Starting a pipeline¶
Note
These instructions are outdated and only valid for prefactor 3.2 or older. Please check the recent instructions page.
Once you have the data and the parsets ready, you can run the pipeline using the genericpipeline script, e.g.:
$ genericpipeline.py -d -c pipeline.cfg My_prefactor_calibrator.parset
Note
The -d option is recommended: it does make the log-files extremely large (many megabytes), but without it, often the important information as to why a pipeline run fails is not included.
While the pipeline runs, in the specified runtime_directory
(see previous
section) new files are generated in a directory named after the parset name (e.g.,
if you are running My_prefactor_calibrator.parset
a directory named
My_prefactor_calibrator
will appear in your runtime_directory
):
$ ls My_prefactor_calibrator/
logs mapfiles parsets statefile
The logs dir contains all the logs of the pipeline runs, identified by the date and time of execution, e.g.:
$ ls My_prefactor_calibrator/logs/2016-06-30T15:07:21/pipeline.log
These contain all the output from the processes the pipeline called and diagnostic information about the pipeline. So they are useful to follow the status of the process and possibly identify reasons why a process crashed.

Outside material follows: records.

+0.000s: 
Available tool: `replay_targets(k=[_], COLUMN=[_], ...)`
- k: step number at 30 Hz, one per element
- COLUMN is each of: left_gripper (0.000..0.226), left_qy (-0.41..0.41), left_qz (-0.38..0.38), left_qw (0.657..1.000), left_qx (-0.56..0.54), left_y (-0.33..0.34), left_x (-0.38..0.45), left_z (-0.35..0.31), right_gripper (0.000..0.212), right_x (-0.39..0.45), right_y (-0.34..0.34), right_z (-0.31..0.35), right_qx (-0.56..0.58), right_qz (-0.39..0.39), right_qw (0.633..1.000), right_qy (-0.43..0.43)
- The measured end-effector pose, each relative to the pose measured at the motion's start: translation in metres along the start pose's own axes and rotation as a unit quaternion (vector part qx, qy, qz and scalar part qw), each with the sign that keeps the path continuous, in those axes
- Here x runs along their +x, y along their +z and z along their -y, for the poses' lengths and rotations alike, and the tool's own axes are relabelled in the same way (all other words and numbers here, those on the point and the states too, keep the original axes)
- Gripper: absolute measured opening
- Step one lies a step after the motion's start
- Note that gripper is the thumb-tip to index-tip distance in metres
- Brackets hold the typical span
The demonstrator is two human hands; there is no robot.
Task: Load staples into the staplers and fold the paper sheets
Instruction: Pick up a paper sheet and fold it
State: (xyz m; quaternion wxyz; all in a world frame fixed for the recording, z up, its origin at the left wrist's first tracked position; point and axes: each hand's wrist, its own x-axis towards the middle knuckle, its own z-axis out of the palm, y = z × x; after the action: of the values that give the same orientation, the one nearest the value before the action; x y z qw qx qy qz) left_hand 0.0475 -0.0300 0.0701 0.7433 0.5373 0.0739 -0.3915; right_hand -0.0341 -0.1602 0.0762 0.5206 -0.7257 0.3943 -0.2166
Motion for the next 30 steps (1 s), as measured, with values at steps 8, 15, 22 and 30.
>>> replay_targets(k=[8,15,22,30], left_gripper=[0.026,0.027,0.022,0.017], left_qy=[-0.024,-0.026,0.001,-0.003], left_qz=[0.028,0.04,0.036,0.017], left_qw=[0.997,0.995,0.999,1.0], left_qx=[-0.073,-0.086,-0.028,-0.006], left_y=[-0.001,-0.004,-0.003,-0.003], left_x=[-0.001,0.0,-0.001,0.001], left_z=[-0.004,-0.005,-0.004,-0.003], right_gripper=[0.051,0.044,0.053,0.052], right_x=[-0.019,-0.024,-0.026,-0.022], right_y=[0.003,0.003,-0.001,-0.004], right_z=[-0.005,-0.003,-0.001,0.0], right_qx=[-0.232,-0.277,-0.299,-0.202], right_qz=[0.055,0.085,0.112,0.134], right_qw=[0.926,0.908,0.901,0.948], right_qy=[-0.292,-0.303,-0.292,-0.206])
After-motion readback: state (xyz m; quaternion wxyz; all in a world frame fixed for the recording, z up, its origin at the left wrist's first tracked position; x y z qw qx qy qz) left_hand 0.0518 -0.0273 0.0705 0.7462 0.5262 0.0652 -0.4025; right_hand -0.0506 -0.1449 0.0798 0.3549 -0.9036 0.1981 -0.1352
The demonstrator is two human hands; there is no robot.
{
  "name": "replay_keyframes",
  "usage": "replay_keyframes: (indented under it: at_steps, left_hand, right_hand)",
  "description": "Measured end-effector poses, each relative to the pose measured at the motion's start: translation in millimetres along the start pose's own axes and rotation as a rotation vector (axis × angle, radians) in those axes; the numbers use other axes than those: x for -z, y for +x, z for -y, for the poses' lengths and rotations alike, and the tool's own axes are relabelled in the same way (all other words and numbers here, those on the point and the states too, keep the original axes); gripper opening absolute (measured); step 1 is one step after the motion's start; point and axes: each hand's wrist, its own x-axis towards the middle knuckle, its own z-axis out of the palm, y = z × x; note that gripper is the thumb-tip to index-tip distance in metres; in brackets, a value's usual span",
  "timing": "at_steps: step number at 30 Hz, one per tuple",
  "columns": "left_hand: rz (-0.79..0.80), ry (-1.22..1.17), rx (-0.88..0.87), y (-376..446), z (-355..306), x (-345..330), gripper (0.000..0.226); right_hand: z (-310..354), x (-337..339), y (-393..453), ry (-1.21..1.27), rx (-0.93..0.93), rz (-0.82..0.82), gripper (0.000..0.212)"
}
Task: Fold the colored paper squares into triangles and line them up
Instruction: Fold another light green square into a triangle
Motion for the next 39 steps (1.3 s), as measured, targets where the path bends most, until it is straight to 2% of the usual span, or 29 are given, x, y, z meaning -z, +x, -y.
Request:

While running the pipeline writes a statefile in the runtime_directory
, with all
the step which were successfully executed. If the pipeline stops for whatever
reason, you can re-run the same command and it will skip all the steps that are
already done and only work on those which are still missing.
The intermediate data files of the pipeline are written in the working_directory
specified in the pipeline.cfg
.
Stopping and restarting the pipeline¶
You can stop a pipeline run anytime by terminating the genericpipeline process (typically by pressing CRTL-C in the terminal where you started it). Sometimes some of the processes that the pipeline started don’t get properly terminated, so if the genericpipeline process doesn’t terminate you should look for its child processes and terminate them too.
Note
If you stop and re-start pipelines a number of time then you should also check occasionally if there are orphaned children that are eating up resources on you computer.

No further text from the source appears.